Every week throughout the season, we take a look back at the Arizona Wildcats’ previous game after re-watching it via the TV broadcast. Here are five key takeaways from the UA’s 21-19 loss to NAU on Saturday night:
1. QB CONUNDRUM
Or should we say another QB conundrum. Or an ongoing QB conundrum. Or a never-ending QB conundrum. Jedd Fisch is almost out of moves at this point. It wouldn’t be surprising to see him turn to Jordan McCloud for the Pac-12 opener at Oregon – where Arizona opened as a 27-point underdog – because, well, why not? McCloud provided a spark at the end of last week’s game, nearly led the Wildcats to the tying score and won’t be intimidated by Autzen Stadium with 17 Division I starts on his résumé. We described Will Plummer’s starting opportunity against NAU as a job interview, and it’s not as if he completely flopped. If you were to grade every one of his snaps – which Fisch and his staff do – most of them would go in the positive category. But he made a handful of killer mistakes that speak to his inexperience and impulsiveness. The pick-six at the end of the first half was the obvious one; Plummer locked onto Stanley Berryhill III, allowing Brady Shough to read the play, step in front of the pass and swing the game. Dropping a good enough shotgun snap on third-and-3 at the UA 46 late in the third quarter was nearly as damaging. It’s too soon to give up any of the quarterbacks, including the benched Gunner Cruz, and it might make sense for Fisch to reopen the competition after the Oregon game, when Arizona has a bye. But he needs to pick one and stick with one soon. The merry-go-round has to stop spinning at some point.
2. BLOCKING ISSUES
Arizona’s run blocking was the most disappointing aspect of game, and the misplays weren’t limited to the offensive line. The tight ends were inconsistent, as were the receivers. They’re trying, but sometimes we wonder if Fisch is putting them in the best position to succeed. On the second play of the game, Drake Anderson got dragged down for a 6-yard loss after BJ Casteel – a wide receiver – failed to block an edge rusher who was sailing up the field. Arizona used a similar blocking scheme on a different play in the third quarter. After faking a jet sweep, Plummer pitched the ball to Anderson. This time, Tayvian Cunningham – an even smaller wide receiver – was tasked with making the key block. More than one NAU defender was in the area – primarily because pulling tackle Jordan Morgan just ran past everyone – and the play resulted in a 1-yard loss. Morgan really struggled in this game, allowing edge pressures and failing to hit his targets on the move. We suspect he’s not close to 100% after missing the end of preseason camp and the season opener because of a lower-leg injury.
3. AGENT C-RO
There were bright spots amid the doom and gloom. If Berryhill has been Arizona’s best offensive player, cornerback Christian Roland-Wallace has been his equal on defense. Roland-Wallace displayed an all-around game against NAU. He tackled with authority in space. He supported against the run. He intercepted a pass and brought it out of the end zone for 36 yards. One play stood out above the rest, though. NAU ran a bubble screen to the left side in the third quarter. While fighting off a block by Hendrix Johnson, Roland-Wallace used his free arm to drag down receiver Coleman Owen for a 3-yard loss. Roland-Wallace has looked like a pro from the minute he stepped on campus, and he conceivably could pursue that option after this season. But as well as he played, even Roland-Wallace wasn’t immune from the self-destructiveness that has undermined the Wildcats this season. He got into a shoving match with Johnson in the fourth quarter, leading to an unsportsmanlike-conduct foul that gave the Lumberjacks an extra 10 yards. Two plays later, they scored to make it 21-13.

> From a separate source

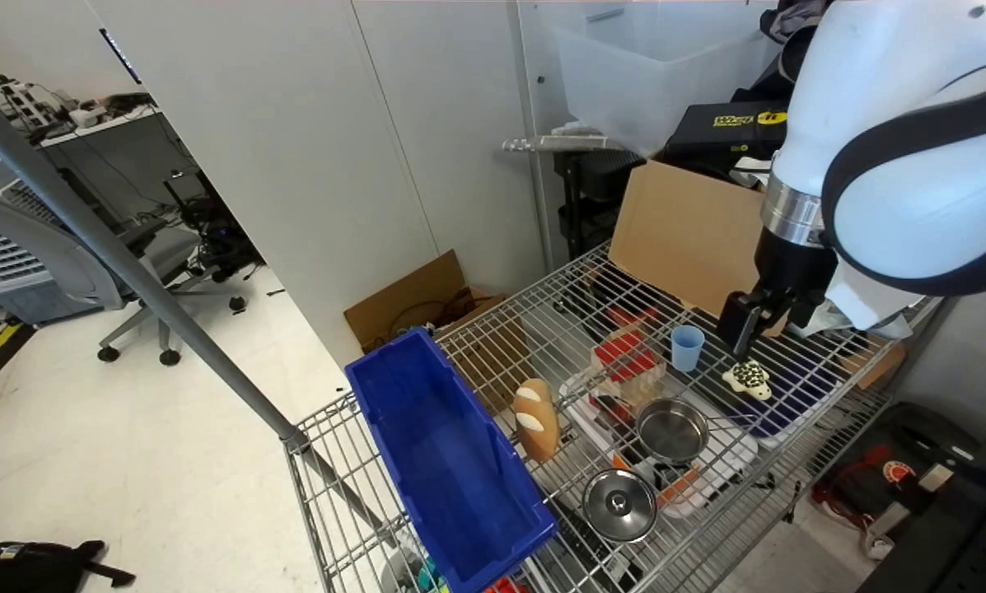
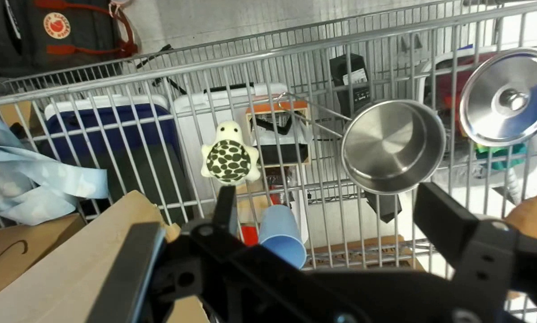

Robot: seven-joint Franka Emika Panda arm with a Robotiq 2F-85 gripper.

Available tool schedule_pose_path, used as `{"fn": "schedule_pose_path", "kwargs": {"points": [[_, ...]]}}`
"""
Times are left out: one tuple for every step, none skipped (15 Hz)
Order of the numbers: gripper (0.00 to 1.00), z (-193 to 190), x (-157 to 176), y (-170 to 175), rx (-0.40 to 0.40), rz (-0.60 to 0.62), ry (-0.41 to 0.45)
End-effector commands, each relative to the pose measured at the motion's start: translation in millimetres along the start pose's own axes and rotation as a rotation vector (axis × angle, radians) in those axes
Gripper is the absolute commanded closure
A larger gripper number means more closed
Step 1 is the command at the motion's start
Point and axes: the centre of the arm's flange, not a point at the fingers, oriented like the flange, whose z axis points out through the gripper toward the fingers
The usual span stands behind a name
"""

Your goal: Put the turtle plush toy in the silver pan.

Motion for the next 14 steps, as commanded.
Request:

4. THIS TIME IT’S PERSONNEL
Each week we provide some notes on individual players, so here goes … McCloud seems to have a good feel for the game. He doesn’t have a powerful arm, so the game plan would have to be altered accordingly if he were to start. ... Anderson continues to prove difficult to tackle, and he got in the way just enough in blitz pickup. ... RB Jalen John ran with excellent patience and has good change-of-direction skills for a big back (5-11, 221). ... Known more as a possession receiver, Boobie Curry showed breakaway speed on his 49-yard TD catch from Plummer. Curry also can be an asset in the run game at 6-2, 211. ... Arizona tackled a lot better vs. NAU, but two misses were costly. Both were on drive-extending running plays in the fourth quarter. Jalen Harris and JB Brown collided in the hole on third-and-9, enabling Kevin Daniels to slip away for a first down. On the last possession, on second-and-5, Harris again read the play well, came down the line and got a piece of Daniels. But neither he nor Paris Shand could wrap up the running back, who gained a first down to put the game away. ... Upon further review, we didn’t think DE Mo Diallo should have been ejected for targeting. The targeting foul on safety Jaxen Turner was legit, and it was a shame, because Turner easily was having his best game of the season.
5. FAR, FAR AWAY
Last week we posited that the loss to San Diego State showed just how far Arizona was from being competitive. The Wildcats might be even further away than we thought. The most worrisome aspect was that Arizona couldn’t control the line of scrimmage on offense. If they couldn’t push the pile against the Lumberjacks, how can we expect the Wildcats to run the ball or protect the quarterback against Oregon or any number of other Pac-12 opponents? Coming into the season, offensive line and quarterback were the Cats’ two biggest concerns. Three weeks into it, that hasn’t changed. Until it does, it’s going to be hard for Arizona to move the ball. And the UA’s 15-game losing streak – which has produced a stench the Wildcats can’t seem to wash off – will continue. Arizona’s last win came against Colorado in October 2019. The Buffaloes, who lost 30-0 at home to Minnesota on Saturday, might represent the best and only hope when the Wildcats visit Oct. 16. But as of today, even that feels like a longshot.